Un jour par exemple, ils ont commencé à faire un jeu avec leur père mais au bout de 30 minutes, ils se disputaient : “PAPA TU DOIS FAIRE CA, NON TU DOIS PAS FAIRE CA”. Avec moi, ça ne se passe pas comme ça : les règles, c’est les miennes. Je suis plus forte, ils m’écoutent et c’est plus calme quand c’est moi qui m’en occupe.
  • Il y a des points positifs au confinement ?
 Pour moi, aucun. Il n’y a rien de positif. Je ne travaillais pas avant, peut-être que pour les gens qui travaillaient dehors c’est positif de rester à la maison ?
Moi j'étais déjà à la maison et j’y suis encore maintenant mais avec les enfants en permanence. Toute cette situation c’est que du négatif. En plus à cinq dans une pièce, on finit par se taper sur les nerfs.
  • Qu'est ce qui te manque le plus ?
 Mes amies me manquent. Surtout mes amies d’Azmari, j’allais à l’association une à deux fois par semaine pour les cours de français. Maintenant ce n’est plus possible.
Et le marché d’Aligre est fermé. Les fruits et légumes c’est important pour nous, au marché ils sont moins chers. J’avais l’habitude d’y aller pour faire les courses, maintenant on doit aller ailleurs. Le marché, ça me manque vraiment.

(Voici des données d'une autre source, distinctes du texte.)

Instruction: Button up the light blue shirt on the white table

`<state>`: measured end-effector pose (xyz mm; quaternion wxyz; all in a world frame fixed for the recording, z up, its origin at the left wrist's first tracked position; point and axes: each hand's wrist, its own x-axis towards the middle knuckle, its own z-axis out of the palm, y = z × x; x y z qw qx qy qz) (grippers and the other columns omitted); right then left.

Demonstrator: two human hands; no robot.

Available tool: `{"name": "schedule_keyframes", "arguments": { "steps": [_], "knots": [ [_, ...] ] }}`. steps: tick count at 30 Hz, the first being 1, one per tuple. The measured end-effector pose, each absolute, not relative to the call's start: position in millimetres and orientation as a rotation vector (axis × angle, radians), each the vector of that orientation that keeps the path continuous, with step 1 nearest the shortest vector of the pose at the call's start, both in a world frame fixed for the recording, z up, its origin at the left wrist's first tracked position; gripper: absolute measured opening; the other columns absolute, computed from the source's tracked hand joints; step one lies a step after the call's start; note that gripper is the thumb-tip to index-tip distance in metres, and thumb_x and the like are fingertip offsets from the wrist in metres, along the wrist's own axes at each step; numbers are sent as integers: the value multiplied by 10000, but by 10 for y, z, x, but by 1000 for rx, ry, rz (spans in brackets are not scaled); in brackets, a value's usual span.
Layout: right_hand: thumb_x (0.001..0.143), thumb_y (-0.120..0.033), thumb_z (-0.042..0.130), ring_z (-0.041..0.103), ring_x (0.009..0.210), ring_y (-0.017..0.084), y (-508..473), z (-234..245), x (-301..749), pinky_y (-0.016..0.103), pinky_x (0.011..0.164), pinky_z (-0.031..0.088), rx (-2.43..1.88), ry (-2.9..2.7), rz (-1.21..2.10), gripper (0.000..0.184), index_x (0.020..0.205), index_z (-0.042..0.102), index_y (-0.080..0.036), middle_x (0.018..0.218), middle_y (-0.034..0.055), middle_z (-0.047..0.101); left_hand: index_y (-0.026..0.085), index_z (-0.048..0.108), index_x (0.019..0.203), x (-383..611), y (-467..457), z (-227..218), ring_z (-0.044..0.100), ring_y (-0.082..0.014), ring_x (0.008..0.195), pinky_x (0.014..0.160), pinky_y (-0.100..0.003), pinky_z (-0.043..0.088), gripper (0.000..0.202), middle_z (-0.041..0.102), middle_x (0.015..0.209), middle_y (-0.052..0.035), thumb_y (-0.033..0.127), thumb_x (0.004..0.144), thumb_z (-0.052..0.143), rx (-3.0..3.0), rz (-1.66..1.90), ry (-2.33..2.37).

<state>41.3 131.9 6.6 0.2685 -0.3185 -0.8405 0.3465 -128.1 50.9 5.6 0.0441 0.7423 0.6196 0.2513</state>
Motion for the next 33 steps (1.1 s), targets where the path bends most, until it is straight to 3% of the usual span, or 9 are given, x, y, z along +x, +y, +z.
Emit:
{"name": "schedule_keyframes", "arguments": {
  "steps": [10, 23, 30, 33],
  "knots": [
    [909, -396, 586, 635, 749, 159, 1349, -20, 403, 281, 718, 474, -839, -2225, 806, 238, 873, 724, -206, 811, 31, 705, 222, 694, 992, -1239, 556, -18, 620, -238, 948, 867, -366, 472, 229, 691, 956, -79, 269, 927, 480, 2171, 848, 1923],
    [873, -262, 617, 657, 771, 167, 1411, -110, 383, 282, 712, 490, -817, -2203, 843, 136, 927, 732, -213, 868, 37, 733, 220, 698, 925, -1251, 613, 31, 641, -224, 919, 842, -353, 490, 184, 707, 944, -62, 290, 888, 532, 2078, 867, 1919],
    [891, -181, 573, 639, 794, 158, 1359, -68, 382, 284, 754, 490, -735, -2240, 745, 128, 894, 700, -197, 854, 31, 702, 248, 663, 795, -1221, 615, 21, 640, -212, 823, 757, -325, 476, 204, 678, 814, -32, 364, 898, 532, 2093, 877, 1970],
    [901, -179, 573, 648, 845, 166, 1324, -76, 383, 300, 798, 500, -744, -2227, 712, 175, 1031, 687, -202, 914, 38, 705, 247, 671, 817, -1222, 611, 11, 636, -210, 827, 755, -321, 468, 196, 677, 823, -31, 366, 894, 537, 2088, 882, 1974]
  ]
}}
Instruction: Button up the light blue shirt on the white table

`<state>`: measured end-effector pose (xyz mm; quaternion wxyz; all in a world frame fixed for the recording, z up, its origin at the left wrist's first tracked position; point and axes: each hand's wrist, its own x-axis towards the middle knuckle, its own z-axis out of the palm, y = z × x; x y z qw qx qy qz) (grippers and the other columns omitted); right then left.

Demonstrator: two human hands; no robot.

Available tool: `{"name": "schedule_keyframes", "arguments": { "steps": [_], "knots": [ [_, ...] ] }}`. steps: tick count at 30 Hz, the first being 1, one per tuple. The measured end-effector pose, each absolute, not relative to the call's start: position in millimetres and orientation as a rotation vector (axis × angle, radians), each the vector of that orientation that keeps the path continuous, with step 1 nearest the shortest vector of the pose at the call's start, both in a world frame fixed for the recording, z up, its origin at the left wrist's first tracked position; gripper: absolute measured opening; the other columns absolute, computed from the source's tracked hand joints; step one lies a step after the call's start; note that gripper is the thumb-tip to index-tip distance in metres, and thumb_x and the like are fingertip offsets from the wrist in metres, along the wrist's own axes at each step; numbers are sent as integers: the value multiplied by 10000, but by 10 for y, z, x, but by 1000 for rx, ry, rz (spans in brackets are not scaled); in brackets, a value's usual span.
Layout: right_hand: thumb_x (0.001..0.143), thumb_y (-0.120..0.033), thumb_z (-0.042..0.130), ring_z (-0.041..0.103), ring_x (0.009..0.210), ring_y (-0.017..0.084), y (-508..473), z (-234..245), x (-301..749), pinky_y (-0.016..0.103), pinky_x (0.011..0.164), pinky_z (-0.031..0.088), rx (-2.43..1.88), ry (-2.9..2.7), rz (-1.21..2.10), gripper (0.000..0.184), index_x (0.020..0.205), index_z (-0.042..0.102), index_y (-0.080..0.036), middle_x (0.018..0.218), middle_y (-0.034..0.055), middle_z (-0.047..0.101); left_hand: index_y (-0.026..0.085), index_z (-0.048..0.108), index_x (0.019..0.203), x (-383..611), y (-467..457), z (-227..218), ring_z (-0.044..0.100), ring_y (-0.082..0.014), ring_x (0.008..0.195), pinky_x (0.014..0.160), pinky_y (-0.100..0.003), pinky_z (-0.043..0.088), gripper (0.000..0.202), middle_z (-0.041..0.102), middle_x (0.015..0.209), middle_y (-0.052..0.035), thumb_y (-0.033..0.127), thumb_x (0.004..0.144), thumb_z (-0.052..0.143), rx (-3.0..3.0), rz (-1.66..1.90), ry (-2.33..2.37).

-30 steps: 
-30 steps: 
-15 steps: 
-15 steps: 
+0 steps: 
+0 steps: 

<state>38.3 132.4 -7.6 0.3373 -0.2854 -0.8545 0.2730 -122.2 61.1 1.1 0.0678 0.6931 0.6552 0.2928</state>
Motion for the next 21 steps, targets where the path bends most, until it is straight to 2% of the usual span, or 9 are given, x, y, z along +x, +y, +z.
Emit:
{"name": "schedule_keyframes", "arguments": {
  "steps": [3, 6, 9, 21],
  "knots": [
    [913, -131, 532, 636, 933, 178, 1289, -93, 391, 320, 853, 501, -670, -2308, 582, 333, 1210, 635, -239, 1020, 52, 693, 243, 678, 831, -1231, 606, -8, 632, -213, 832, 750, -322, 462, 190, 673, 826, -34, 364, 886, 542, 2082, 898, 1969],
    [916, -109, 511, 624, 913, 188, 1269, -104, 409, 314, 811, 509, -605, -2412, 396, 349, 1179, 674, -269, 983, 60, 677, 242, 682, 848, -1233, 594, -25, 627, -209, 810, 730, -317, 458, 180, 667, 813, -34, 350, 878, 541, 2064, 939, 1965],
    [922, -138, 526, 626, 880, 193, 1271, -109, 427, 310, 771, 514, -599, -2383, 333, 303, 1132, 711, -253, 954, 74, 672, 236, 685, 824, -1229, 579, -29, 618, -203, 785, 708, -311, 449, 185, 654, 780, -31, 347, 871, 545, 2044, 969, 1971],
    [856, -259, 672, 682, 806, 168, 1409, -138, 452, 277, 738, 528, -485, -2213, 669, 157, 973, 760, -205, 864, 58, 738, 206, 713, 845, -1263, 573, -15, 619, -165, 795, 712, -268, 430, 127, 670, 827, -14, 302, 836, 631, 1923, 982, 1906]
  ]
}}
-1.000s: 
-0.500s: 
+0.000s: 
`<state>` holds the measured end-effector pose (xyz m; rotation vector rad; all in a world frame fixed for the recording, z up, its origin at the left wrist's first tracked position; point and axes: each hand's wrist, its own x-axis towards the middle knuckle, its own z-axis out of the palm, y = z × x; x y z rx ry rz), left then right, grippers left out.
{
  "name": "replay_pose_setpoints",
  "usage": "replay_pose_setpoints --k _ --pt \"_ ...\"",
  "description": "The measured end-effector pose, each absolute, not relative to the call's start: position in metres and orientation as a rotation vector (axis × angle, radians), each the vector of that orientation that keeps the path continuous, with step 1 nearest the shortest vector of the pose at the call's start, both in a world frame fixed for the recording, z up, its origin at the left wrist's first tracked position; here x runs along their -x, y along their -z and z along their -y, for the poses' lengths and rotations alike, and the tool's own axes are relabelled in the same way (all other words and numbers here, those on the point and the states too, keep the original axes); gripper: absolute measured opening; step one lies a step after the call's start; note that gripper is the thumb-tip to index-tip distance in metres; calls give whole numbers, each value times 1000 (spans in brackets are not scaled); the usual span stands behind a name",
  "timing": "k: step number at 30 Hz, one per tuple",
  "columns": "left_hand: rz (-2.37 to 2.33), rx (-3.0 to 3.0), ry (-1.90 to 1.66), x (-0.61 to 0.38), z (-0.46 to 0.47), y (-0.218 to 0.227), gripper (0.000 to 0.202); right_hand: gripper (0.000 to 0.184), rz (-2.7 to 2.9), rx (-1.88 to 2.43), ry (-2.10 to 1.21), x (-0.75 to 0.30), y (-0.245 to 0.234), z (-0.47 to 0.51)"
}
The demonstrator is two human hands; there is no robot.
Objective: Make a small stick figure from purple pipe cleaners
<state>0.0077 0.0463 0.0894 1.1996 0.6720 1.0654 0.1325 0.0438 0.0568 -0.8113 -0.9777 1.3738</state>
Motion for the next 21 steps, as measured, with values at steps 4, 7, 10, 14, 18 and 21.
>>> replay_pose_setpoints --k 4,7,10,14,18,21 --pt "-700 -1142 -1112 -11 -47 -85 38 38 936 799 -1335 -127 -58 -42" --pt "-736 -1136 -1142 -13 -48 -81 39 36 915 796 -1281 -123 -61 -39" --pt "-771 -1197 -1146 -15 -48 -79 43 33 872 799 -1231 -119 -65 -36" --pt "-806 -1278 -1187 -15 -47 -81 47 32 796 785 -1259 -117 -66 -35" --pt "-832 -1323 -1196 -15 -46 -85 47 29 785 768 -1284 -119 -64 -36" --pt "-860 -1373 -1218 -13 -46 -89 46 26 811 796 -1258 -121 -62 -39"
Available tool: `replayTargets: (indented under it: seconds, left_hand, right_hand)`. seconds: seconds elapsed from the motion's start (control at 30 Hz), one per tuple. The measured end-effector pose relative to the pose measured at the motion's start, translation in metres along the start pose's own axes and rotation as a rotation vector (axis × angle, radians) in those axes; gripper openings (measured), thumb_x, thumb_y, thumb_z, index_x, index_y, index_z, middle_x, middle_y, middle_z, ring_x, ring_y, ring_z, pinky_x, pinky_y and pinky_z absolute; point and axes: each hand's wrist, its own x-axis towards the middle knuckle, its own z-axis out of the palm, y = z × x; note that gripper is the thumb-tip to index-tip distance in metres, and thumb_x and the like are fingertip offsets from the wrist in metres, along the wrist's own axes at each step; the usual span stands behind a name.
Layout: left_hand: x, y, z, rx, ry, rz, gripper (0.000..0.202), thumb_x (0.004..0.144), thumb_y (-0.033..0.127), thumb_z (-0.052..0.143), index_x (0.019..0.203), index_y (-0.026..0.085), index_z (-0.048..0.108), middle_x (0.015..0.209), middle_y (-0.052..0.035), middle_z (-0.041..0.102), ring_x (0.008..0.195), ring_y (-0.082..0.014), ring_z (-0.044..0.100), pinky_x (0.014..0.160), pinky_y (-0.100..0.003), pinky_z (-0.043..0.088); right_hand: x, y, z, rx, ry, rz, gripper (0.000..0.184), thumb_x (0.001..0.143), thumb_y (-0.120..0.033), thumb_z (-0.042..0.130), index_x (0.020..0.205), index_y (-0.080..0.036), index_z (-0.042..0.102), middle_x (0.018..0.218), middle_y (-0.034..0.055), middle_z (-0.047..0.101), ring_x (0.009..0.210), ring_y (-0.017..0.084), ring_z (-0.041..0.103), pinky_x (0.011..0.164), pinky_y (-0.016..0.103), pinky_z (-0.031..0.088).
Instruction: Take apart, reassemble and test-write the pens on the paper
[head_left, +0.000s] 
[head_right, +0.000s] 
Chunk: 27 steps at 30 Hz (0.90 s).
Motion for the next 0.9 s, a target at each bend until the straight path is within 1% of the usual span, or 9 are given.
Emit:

Et puis, on attend toujours la réponse de la CNDA [Cour nationale du droit d'asile]… on devait recevoir une lettre le 27 mars mais à cause du Coronavirus, on n’a aucune nouvelle. J’espère vraiment qu’on aura la réponse bientôt. Ça m’inquiète beaucoup.
Cette interview a été réalisée il y deux semaines, lors d'une distribution de courses par l'une des bénévoles d'Azmari qui habite près de l'apprenante interviewée.